The task: Go through the listing below from its first line and repeat each line exactly, ending at the line containing "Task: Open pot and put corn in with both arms" and including it.

-*-*-

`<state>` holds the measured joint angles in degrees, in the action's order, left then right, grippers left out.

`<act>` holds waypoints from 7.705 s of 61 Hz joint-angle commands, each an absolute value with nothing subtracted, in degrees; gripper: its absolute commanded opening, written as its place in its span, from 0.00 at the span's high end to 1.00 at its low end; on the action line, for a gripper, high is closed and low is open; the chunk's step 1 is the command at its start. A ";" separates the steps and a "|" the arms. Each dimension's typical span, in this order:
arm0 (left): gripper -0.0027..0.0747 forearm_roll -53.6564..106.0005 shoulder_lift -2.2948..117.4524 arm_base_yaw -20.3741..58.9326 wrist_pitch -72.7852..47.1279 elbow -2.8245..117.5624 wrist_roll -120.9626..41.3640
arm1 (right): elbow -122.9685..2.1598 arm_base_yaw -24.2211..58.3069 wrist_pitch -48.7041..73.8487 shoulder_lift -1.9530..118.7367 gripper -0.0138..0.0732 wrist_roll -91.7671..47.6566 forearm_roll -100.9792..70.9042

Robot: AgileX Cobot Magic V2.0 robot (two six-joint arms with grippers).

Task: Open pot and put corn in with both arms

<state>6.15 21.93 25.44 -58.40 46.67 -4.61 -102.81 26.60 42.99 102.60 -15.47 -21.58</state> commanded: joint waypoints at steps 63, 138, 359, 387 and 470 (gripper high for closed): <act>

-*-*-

Response box:
`<state>` holds the measured joint angles in degrees, in the action's order, left then right, grippers left out.

`<act>` holds waypoints from 7.705 s of 61 Hz joint-angle commands, each an absolute value with nothing subtracted, in degrees; gripper: its absolute commanded opening, written as its place in its span, from 0.00 at the span's high end to 1.00 at its low end; on the action line, for a gripper, high is closed and low is open; the chunk's step 1 is the command at its start. A ";" separates the steps and a "|" the arms. Each dimension's typical span, in this order:
arm0 (left): gripper -0.0027..0.0747 forearm_roll -53.6564..106.0005 shoulder_lift -2.2948..117.4524 arm_base_yaw -20.3741..58.9326 wrist_pitch -72.7852..47.1279 elbow -2.8245..117.5624 wrist_roll -120.9626..41.3640
arm1 (right): elbow -122.9685..2.1598 arm_base_yaw -24.2211..58.3069 wrist_pitch -48.7041..73.8487 shoulder_lift -1.9530..118.7367 gripper -0.0138..0.0732 wrist_roll -91.7671..47.6566 forearm_roll -100.9792..70.9042

Robot: AgileX Cobot Magic V2.0 robot (two six-joint arms with grippers).

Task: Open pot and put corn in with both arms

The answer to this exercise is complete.